*Records for this exercise*.

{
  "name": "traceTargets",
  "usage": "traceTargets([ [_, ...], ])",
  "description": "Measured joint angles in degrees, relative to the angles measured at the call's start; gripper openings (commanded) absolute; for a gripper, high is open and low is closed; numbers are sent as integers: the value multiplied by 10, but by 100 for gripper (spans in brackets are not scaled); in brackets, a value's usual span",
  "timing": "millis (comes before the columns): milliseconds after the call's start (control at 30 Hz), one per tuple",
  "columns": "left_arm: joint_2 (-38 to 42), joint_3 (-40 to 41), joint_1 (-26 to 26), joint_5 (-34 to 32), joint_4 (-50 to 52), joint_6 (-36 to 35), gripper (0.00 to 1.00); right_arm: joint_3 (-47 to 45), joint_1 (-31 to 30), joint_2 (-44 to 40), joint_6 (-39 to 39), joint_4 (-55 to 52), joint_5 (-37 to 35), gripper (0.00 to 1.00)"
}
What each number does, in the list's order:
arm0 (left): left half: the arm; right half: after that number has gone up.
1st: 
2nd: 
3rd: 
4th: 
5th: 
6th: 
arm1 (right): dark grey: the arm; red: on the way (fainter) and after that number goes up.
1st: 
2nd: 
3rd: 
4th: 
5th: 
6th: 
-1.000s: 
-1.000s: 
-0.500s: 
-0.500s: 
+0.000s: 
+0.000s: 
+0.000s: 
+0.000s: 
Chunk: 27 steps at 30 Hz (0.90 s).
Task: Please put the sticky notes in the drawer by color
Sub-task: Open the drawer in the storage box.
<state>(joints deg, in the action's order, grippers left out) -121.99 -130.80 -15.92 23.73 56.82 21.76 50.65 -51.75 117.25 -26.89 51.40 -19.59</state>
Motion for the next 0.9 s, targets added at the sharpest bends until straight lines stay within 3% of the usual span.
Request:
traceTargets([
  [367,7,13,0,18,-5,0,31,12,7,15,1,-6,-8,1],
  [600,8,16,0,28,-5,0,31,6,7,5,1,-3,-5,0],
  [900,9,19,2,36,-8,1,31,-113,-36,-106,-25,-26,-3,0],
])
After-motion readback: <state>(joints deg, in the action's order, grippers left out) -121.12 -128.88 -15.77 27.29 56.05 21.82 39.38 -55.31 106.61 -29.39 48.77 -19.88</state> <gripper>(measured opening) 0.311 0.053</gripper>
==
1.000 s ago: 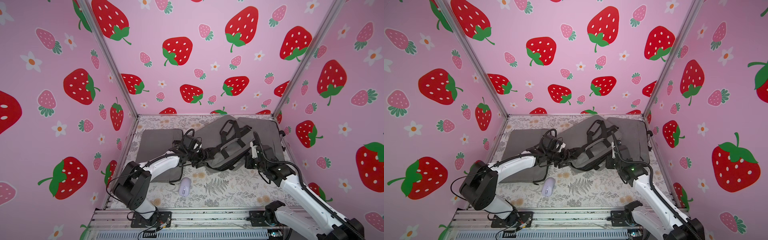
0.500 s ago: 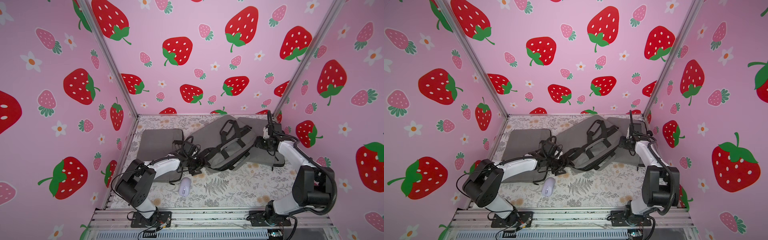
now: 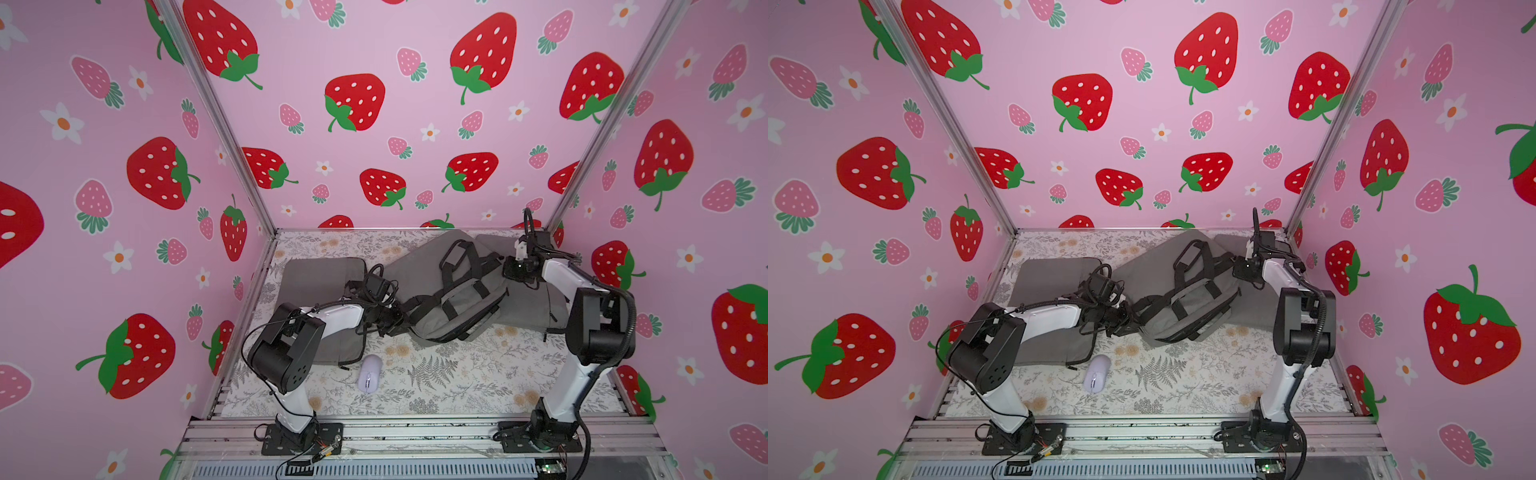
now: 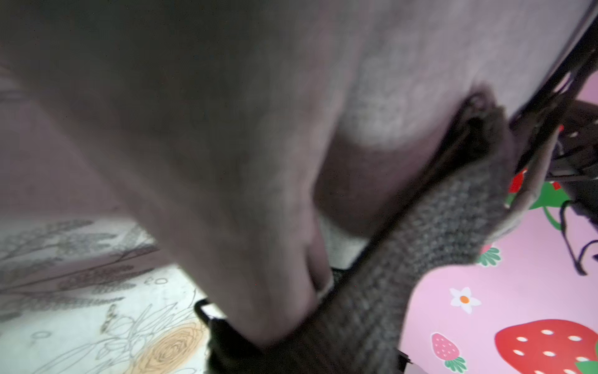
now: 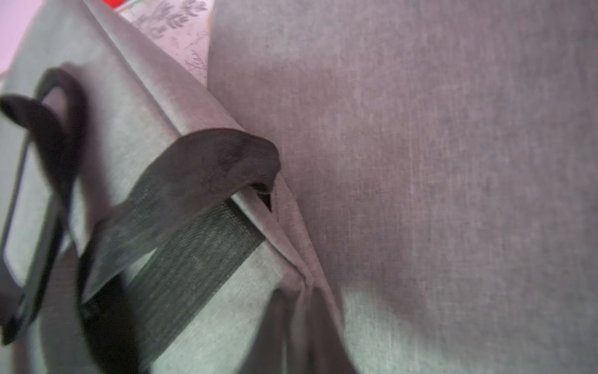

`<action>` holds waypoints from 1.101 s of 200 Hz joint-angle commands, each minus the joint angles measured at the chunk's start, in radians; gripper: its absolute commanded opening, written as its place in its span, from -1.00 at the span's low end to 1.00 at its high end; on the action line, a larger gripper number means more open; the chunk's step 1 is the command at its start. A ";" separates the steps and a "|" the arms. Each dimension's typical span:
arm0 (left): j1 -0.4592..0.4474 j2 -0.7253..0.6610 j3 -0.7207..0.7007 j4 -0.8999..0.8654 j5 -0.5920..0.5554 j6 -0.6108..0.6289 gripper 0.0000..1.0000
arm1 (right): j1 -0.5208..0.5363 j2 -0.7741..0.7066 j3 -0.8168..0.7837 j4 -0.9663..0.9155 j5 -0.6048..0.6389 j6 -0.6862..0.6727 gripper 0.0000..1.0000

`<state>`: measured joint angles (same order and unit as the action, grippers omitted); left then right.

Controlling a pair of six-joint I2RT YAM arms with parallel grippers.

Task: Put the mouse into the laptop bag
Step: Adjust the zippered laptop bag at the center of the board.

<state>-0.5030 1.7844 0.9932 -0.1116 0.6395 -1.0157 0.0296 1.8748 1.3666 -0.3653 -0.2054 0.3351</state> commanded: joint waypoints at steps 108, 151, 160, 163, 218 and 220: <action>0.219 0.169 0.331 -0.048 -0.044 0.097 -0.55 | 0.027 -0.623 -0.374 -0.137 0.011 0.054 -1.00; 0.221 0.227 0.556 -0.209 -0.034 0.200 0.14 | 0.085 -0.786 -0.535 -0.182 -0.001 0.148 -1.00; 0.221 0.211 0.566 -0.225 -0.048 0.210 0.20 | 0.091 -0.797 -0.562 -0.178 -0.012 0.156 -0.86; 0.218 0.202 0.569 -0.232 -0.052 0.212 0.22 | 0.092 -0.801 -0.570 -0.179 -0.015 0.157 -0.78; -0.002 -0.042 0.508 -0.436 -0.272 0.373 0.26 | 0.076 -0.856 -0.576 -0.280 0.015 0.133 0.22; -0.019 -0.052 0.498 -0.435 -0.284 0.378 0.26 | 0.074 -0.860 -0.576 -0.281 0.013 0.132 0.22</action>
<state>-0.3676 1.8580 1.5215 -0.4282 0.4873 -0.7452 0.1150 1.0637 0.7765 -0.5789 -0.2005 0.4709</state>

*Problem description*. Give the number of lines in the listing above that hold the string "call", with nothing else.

*Task response*. 2